Swedbank – Nina: As one of Sweden’s largest retail banks, Swedbank’s foremost challenge in 2014 was to enable 3.6 million customer interactions per year (2 million were basic transactional queries) to be quickly resolved through self-service on digital channels. These million inbound interactions were being handled by the bank’s 700 contact center agents (spread across five sites), which included having to deal with 500,000 emails and 10,000 social media interactions, and generate one million outbound responses. To help address this challenge, Swedbank launched its virtual AI assistant ‘Nina’ in collaboration with Nuance. Within just three months of being deployed, Nina was averaging over 30,000 conversations per month with a first-contact resolution of 78%. This resulted in two million out of Swedbank’s 3.6 million annual calls being resolved through easier self-service, freeing up time for the bank’s 700 contact center staff, so that they can focus on other value-added services.
digibank by DBS: Headquartered in Singapore, DBS Bank is a leading financial services group in Asia, with 280 branches across 18 markets.
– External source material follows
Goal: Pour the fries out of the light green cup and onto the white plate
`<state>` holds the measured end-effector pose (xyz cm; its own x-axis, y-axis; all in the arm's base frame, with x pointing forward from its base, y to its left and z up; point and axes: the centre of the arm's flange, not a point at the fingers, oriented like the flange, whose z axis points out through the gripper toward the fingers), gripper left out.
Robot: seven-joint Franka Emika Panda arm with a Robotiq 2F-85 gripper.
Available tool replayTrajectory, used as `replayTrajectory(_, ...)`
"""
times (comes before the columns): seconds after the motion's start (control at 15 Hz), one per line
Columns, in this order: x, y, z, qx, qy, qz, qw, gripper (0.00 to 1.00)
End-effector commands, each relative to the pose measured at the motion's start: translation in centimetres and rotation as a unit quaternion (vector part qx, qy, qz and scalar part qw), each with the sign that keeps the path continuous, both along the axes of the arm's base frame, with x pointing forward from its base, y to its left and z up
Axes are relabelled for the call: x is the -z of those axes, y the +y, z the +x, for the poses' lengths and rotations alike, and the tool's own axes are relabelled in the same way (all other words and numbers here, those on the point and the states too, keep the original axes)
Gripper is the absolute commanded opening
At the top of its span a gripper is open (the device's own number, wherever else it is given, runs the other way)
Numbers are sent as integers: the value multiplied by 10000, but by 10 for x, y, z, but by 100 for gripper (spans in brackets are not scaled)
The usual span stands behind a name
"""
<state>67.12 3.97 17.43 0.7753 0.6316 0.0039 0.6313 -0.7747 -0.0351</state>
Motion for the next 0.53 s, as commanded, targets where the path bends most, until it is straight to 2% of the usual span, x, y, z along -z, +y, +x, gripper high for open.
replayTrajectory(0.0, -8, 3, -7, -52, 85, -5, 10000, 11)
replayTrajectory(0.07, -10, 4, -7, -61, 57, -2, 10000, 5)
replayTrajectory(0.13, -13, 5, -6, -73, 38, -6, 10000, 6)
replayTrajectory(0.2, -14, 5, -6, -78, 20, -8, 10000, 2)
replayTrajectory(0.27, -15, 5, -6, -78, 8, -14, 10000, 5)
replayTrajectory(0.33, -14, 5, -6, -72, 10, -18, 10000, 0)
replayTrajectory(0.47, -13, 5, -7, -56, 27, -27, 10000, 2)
In a bold digital transformation move, DBS Bank launched an entirely new mobile-only bank ‘digibank,’ which was underpinned by an AI virtual assistant. The AI platform has extended the customer experience across geographies, channels (including mobile app, website, and Facebook Messenger), and different languages. The chatbot uses a combination of supervised and unsupervised learning strategies to train its AI models. With this adoption, DBS was able to handle 80% of its inbound inquiries by its virtual assistant and fast-tracked a new account opening in just 90 seconds – this also resulted in 1.8 million new customers for digibank India.
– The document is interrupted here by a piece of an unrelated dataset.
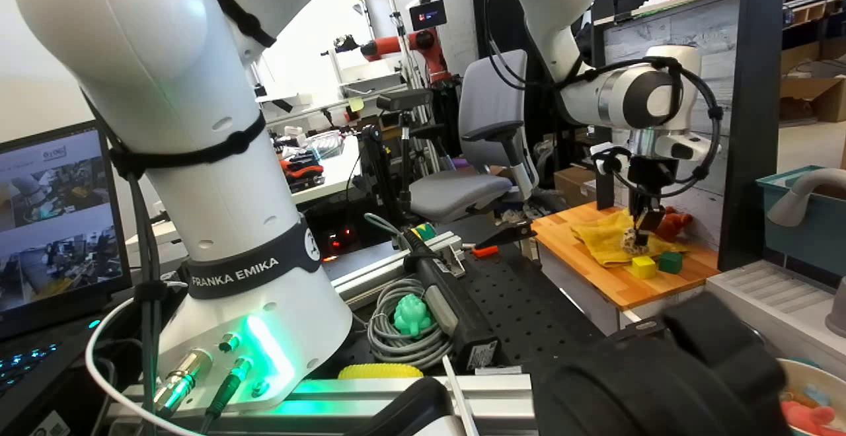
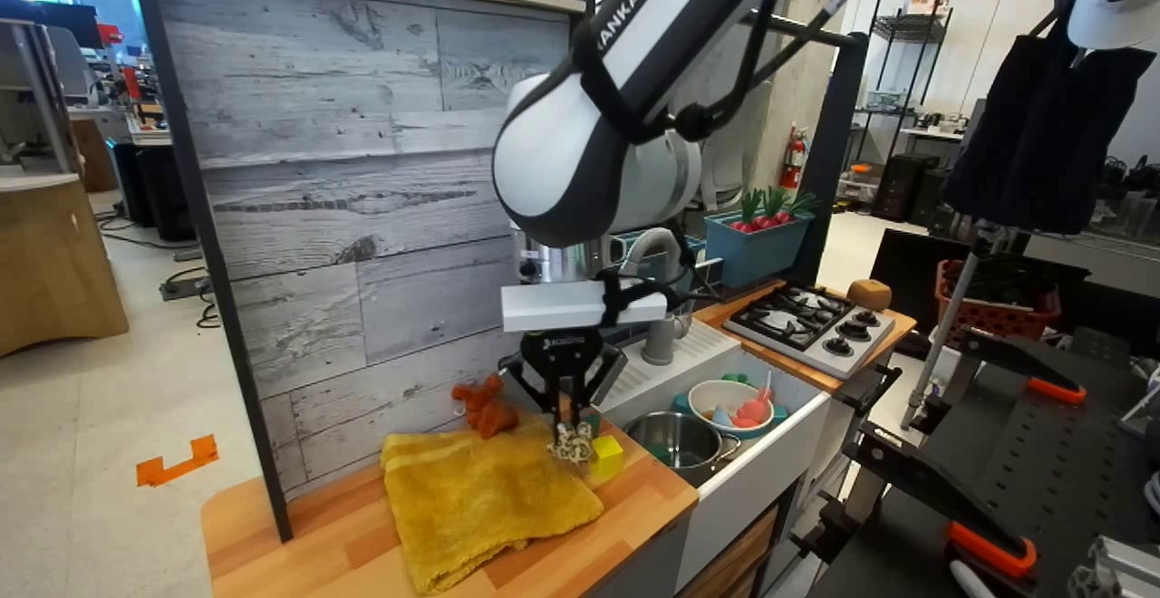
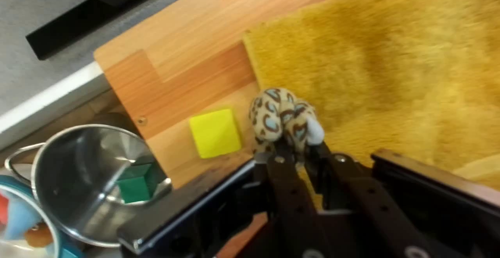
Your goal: Put the things on the counter inside the pot in the sink, wipe the counter with the towel, and then remove the things from the dish in the sink and put them on the stove
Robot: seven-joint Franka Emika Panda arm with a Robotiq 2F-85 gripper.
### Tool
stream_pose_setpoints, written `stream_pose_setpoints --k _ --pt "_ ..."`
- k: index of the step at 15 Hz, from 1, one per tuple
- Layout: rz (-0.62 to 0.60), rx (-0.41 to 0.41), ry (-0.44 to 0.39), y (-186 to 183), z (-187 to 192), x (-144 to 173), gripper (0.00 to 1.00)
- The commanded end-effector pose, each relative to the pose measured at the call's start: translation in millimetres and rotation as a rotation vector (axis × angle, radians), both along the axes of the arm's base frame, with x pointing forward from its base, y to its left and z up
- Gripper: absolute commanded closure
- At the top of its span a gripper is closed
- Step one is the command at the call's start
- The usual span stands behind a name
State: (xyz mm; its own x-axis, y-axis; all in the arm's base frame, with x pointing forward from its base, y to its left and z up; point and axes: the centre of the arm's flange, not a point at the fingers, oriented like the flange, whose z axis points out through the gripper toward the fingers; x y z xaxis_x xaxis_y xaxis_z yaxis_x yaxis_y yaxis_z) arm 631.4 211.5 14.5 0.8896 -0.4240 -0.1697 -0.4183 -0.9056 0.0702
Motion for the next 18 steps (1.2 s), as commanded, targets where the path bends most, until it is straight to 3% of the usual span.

While there have been some ‘feel-good’ case studies on the impact that chatbots had on banks and their customer relationship management, there are numerous examples of chatbots being shut down. One of the high profile shutdowns in 2016, was when Facebook decided to shut down its automated text-based virtual assistant M, which was based on its Messenger service. According to estimates, M never surpassed 30% automation. Tencent had to pull down its chatbot because of the bots criticizing the ruling Communist party. The bots were available on a messaging app which had more than 800 million users before apparently going rogue. In 2018, Norwegian digital bank Nordnet – which has about 765,200 active customers in the Nordic region and a total savings capital of SEK 286 billion – decided to part ways with Amelia, its virtual assistant, after a year due to underwhelming performance.
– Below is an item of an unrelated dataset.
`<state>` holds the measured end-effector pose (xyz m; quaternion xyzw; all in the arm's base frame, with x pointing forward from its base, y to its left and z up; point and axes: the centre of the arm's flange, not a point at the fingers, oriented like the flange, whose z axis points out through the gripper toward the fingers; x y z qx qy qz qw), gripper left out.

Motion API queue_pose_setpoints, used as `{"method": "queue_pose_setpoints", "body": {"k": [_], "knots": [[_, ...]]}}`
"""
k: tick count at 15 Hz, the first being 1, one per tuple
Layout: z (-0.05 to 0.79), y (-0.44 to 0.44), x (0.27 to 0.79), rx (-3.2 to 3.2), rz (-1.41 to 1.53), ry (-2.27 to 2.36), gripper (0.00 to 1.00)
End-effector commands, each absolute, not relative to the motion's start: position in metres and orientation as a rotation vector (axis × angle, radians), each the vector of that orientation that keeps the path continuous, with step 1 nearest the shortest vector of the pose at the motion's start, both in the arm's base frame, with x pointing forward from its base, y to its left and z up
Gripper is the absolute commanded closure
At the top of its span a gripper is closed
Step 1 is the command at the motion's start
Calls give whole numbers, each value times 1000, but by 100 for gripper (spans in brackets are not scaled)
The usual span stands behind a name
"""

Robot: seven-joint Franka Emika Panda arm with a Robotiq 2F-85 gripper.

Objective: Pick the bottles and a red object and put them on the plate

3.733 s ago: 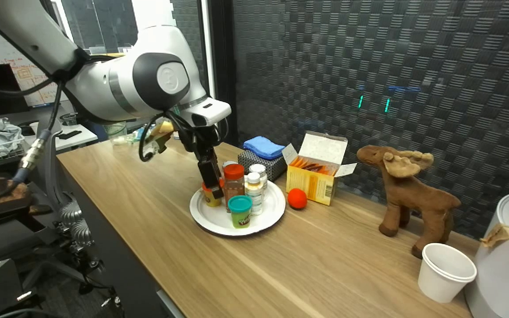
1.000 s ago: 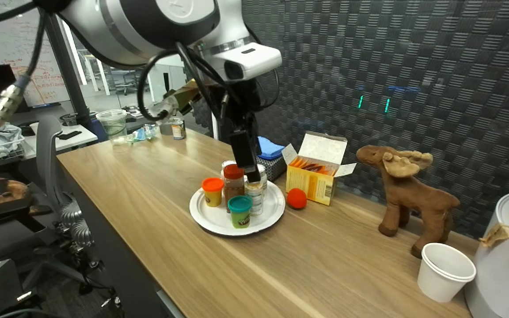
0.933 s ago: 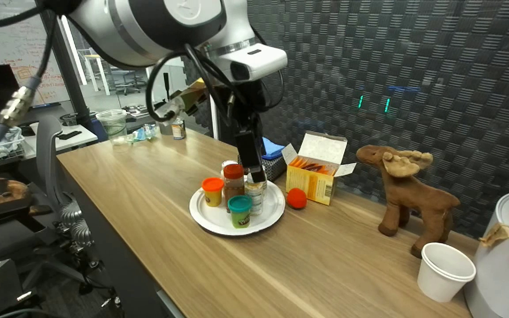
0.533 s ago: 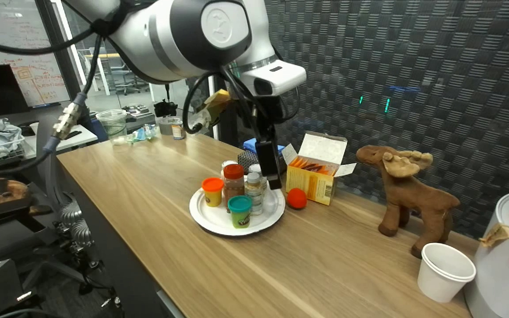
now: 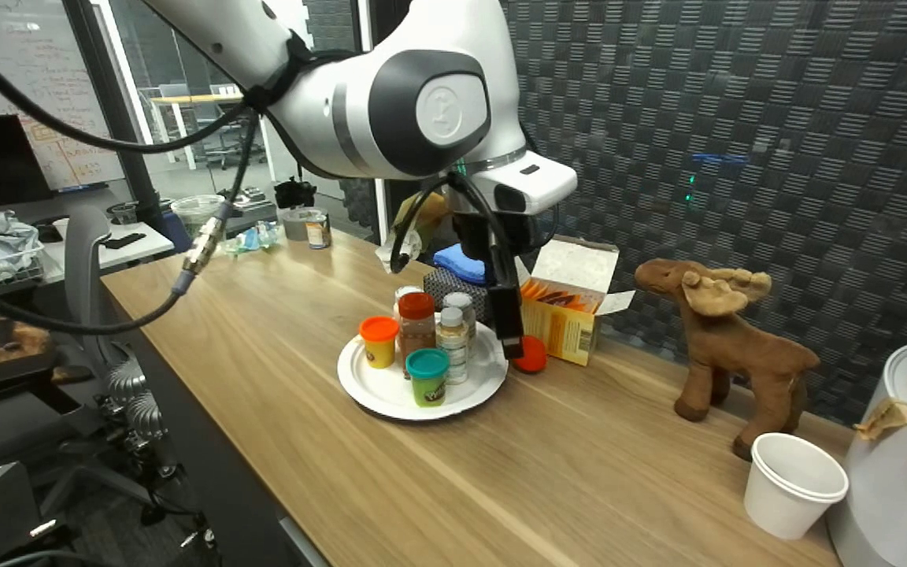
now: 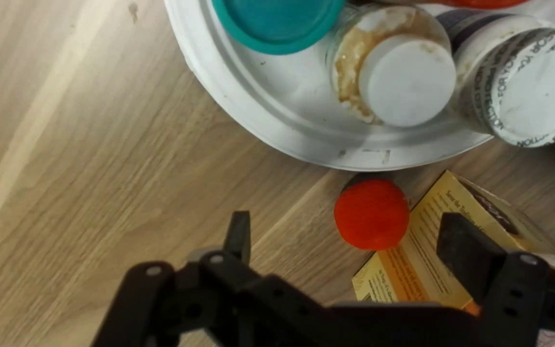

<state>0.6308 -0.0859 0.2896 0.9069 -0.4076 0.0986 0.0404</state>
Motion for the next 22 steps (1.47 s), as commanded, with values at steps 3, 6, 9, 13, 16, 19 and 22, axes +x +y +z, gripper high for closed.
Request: {"method": "queue_pose_setpoints", "body": {"k": [3, 6, 9, 13, 16, 19, 22], "knots": [[278, -103, 656, 2829, 268, -1262, 0], [267, -106, 659, 2850, 243, -1265, 0], [258, -104, 663, 2857, 233, -1245, 0], [251, -103, 669, 2849, 245, -1214, 0], [248, -104, 672, 2843, 255, -1207, 26], [252, -103, 675, 2840, 280, -1201, 51], [253, -101, 676, 2839, 291, -1193, 73]]}}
As banks implement AI projects in different directions, it is imperative to separate the marketing story from what the implementation story is – there’s often quite a big difference between the two. While some are already seeing the impact in terms of more cross-selling of products and customer communications, it is still early to see tangible results that would allow them to decide whether the bank’s chatbot deployment has made an impact.